Every line of the listing below must be printed again exactly, apart from its pictures.

Dataset content:
◇ ◇ ◇ ◇

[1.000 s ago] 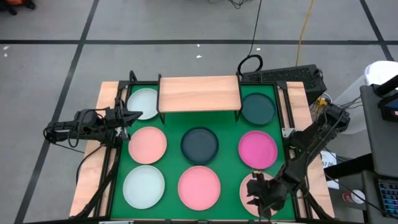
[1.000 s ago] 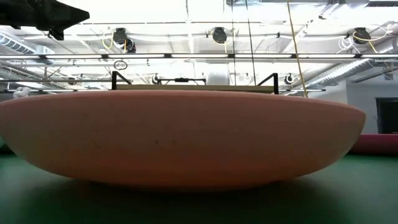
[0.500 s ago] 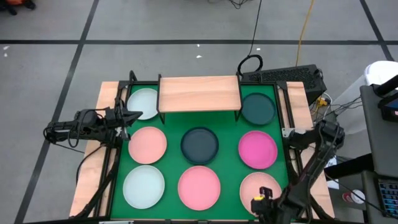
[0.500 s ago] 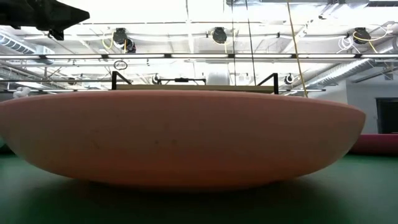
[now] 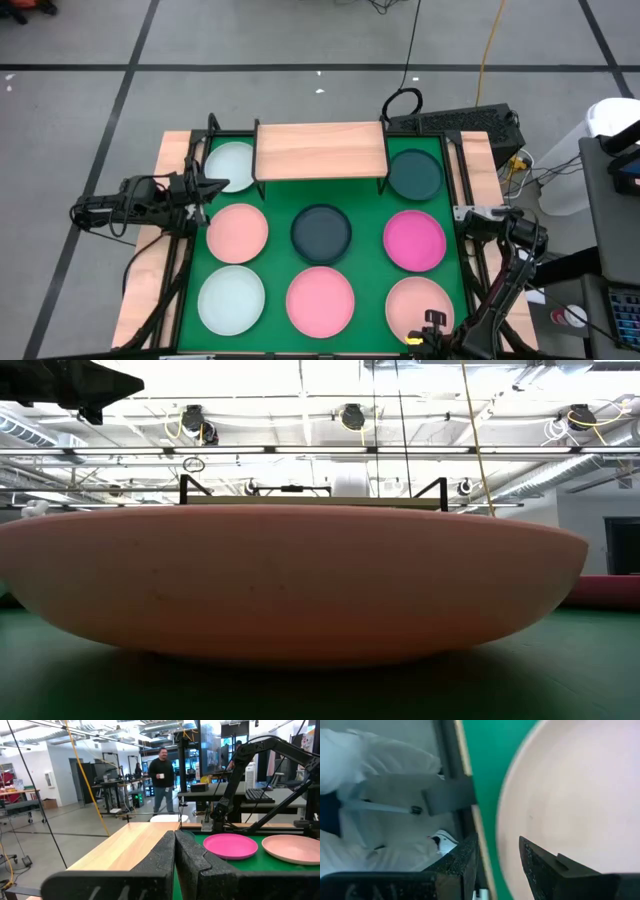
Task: Place and stack plates onto a shelf
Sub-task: Put the bottom light orange plate on the shelf
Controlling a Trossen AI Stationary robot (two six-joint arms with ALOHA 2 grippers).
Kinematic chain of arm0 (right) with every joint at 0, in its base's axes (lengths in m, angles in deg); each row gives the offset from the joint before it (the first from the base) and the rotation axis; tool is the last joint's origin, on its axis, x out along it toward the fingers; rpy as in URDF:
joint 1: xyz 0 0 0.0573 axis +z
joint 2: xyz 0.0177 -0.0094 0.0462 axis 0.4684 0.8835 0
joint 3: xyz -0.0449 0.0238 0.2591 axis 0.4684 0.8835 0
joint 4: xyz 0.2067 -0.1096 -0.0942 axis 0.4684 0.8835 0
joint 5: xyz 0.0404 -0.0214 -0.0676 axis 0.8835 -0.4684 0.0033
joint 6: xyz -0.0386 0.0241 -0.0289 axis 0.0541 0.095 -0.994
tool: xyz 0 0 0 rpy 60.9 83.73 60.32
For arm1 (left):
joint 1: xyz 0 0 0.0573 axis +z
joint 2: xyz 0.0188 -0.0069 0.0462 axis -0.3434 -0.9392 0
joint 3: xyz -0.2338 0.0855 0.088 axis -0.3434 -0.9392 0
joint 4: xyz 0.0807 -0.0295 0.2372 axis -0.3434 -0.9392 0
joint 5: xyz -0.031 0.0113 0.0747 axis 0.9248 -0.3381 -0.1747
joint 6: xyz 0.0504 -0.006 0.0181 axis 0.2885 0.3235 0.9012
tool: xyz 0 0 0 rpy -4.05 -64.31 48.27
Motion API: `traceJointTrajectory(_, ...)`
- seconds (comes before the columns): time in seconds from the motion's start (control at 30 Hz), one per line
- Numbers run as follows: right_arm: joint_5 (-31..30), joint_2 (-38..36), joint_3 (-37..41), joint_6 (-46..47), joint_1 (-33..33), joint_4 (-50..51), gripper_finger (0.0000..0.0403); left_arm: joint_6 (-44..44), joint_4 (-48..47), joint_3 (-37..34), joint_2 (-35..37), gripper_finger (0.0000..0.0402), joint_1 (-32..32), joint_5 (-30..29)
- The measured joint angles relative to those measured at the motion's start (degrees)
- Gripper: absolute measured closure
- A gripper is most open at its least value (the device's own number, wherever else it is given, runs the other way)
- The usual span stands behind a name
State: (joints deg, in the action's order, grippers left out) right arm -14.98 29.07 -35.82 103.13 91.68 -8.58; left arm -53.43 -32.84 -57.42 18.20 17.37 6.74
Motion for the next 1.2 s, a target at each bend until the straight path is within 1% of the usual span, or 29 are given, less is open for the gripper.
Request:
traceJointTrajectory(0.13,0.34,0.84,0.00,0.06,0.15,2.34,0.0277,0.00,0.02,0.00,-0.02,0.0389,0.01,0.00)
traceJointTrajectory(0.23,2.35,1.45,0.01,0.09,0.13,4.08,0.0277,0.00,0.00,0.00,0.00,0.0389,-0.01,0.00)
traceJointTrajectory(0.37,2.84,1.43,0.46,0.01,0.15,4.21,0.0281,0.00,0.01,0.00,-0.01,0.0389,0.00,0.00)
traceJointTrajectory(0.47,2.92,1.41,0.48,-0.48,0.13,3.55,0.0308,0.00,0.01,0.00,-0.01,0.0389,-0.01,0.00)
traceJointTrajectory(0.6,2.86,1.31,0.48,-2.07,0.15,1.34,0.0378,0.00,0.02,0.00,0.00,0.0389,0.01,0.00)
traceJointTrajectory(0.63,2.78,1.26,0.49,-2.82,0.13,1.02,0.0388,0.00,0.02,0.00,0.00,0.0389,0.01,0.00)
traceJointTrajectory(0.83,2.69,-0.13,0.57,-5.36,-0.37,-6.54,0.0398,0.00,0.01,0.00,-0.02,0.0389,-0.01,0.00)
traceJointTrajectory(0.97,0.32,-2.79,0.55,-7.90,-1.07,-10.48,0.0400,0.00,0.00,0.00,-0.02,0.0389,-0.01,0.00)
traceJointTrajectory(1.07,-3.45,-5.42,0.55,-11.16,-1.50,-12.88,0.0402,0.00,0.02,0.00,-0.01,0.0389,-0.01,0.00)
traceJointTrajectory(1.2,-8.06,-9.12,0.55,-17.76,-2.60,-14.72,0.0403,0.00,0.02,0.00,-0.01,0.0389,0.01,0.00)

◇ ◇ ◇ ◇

Answer box:
[1.000 s ago] 
[1.000 s ago] 
[0.500 s ago] 
[0.500 s ago] 
[now] 
Task: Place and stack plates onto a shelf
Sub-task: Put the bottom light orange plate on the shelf
Controlling a Trossen AI Stationary robot (two six-joint arms with ALOHA 2 grippers).
Kinematic chain of arm0 (right) with every joint at 0, in its base's axes (lengths in m, angles in deg); each row gives the offset from the joint before it (the first from the base) and the rotation axis; tool is the last joint's origin, on its axis, x out along it toward the fingers; rpy as in URDF:
joint 1: xyz 0 0 0.0573 axis +z
joint 2: xyz 0.0177 -0.0094 0.0462 axis 0.4684 0.8835 0
joint 3: xyz -0.0449 0.0238 0.2591 axis 0.4684 0.8835 0
joint 4: xyz 0.2067 -0.1096 -0.0942 axis 0.4684 0.8835 0
joint 5: xyz 0.0404 -0.0214 -0.0676 axis 0.8835 -0.4684 0.0033
joint 6: xyz -0.0386 0.0241 -0.0289 axis 0.0541 0.095 -0.994
tool: xyz 0 0 0 rpy 60.9 83.73 60.32
For arm1 (left):
joint 1: xyz 0 0 0.0573 axis +z
joint 2: xyz 0.0188 -0.0069 0.0462 axis -0.3434 -0.9392 0
joint 3: xyz -0.2338 0.0855 0.088 axis -0.3434 -0.9392 0
joint 4: xyz 0.0807 -0.0295 0.2372 axis -0.3434 -0.9392 0
joint 5: xyz -0.031 0.0113 0.0747 axis 0.9248 -0.3381 -0.1747
joint 6: xyz 0.0504 -0.006 0.0181 axis 0.2885 0.3235 0.9012
tool: xyz 0 0 0 rpy -4.05 -64.31 48.27
Motion API: `traceJointTrajectory(_, ...)`
- seconds (comes before the columns): time in seconds from the motion's start (control at 30 Hz), one per line
- Numbers run as follows: right_arm: joint_5 (-31..30), joint_2 (-38..36), joint_3 (-37..41), joint_6 (-46..47), joint_1 (-33..33), joint_4 (-50..51), gripper_finger (0.0000..0.0403); left_arm: joint_6 (-44..44), joint_4 (-48..47), joint_3 (-37..34), joint_2 (-35..37), gripper_finger (0.0000..0.0402), joint_1 (-32..32), joint_5 (-30..29)
- The measured joint angles relative to those measured at the motion's start (degrees)
- Gripper: absolute measured closure
- A gripper is most open at its least value (the device's own number, wherever else it is given, runs the other way)
- The usual span stands behind a name
State: (joints deg, in the action's order, grippers left out) right arm -14.98 29.07 -35.82 103.13 91.68 -8.58; left arm -53.43 -32.84 -57.42 18.20 17.37 6.74
Motion for the next 1.2 s, a target at each bend until the straight path is within 1% of the usual span, or 29 are given, less is open for the gripper.
Request:
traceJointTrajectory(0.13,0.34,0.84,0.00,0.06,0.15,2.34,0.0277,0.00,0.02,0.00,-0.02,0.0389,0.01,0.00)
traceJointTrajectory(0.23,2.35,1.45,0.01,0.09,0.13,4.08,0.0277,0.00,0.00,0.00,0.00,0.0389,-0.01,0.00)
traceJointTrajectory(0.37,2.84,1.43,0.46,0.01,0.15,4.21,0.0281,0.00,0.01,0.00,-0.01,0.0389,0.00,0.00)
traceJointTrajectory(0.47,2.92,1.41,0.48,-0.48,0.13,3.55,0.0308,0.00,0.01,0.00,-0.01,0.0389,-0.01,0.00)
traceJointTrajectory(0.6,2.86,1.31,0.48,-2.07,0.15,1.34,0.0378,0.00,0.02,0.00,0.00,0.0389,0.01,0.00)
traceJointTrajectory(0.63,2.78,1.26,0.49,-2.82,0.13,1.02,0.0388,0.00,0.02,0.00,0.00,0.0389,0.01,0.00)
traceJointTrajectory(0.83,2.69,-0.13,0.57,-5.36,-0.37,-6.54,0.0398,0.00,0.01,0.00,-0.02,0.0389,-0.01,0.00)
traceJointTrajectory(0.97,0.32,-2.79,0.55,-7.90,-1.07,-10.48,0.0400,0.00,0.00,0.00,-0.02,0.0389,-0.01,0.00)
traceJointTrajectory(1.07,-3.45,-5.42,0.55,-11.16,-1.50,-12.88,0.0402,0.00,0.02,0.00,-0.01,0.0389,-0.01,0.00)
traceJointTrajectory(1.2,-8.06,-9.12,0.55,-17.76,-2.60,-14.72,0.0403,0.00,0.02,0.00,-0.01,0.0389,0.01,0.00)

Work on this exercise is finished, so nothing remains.